Obtain the summary statistics:

descr(MYDATA, NUMERICAL_VARIABLE, stats = c("n.valid", "mean", "sd"))

A simple confidence interval for a population mean:

t.test(MYDATA$NUMERICAL_VARIABLE, conf.level=0.95)

This assumes that the data arise from a random sample from a Normal distribution.

Inference for the mean difference: Paired samples

If the differences are stored in the data frame, the code for one sample inference for a mean can be used.
Appropriate graphs are based on the difference scores.

The statistical inference can be carried out if the paired data are in two separate columns, using the following code:

t.test(MYDATA$Column1, MYDATA$Column2, paired = TRUE, conf.level=0.95)

This assumes that the differences are a random sample from a Normal distribution.

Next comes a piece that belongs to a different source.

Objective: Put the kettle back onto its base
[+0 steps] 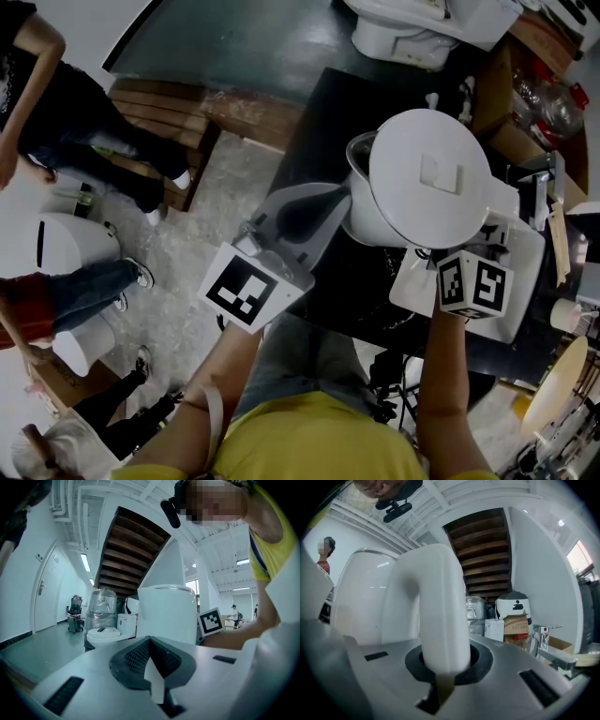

Inference for the difference of means: Independent samples

Start with an appropriate plot:

ggplot(MYDATA, aes(x = CATEGORICAL_VARIABLE, y = NUMERICAL_VARIABLE)) +
  geom_dotplot(binaxis = 'y', dotsize = 0.5) +
  labs(y ="NICE Y-AXIS LABEL", x = "NICE X-AXIS LABEL") +
  coord_flip()

ggplot(MYDATA, aes(x = CATEGORICAL_VARIABLE, y = NUMERICAL_VARIABLE)) +
  geom_boxplot(width = 0.4) +
  labs(y ="NICE Y-AXIS LABEL", x = "NICE X-AXIS LABEL") +
  coord_flip()

Use the following code if the numerical variable is stored in one variable and the grouping variable in a second variable.

Summary statistics:

MYDATA %>%
group_by(CATEGORICAL_VARIABLE) %>%
descr(NUMERICAL_VARIABLE, stats = c("n.valid", "mean", "sd"))

Confidence interval and t-test, without assuming equal variances:

t.test(NUMERICAL_VARIABLE ~ CATEGORICAL_VARIABLE, data = MYDATA, conf.level=0.95)

Confidence interval and t-test, assuming equal variances:

t.test(NUMERICAL_VARIABLE ~ CATEGORICAL_VARIABLE, data = MYDATA, var.equal=TRUE, conf.level=0.95)

Both methods assume that data in each group arise from a random sample from a Normal distribution.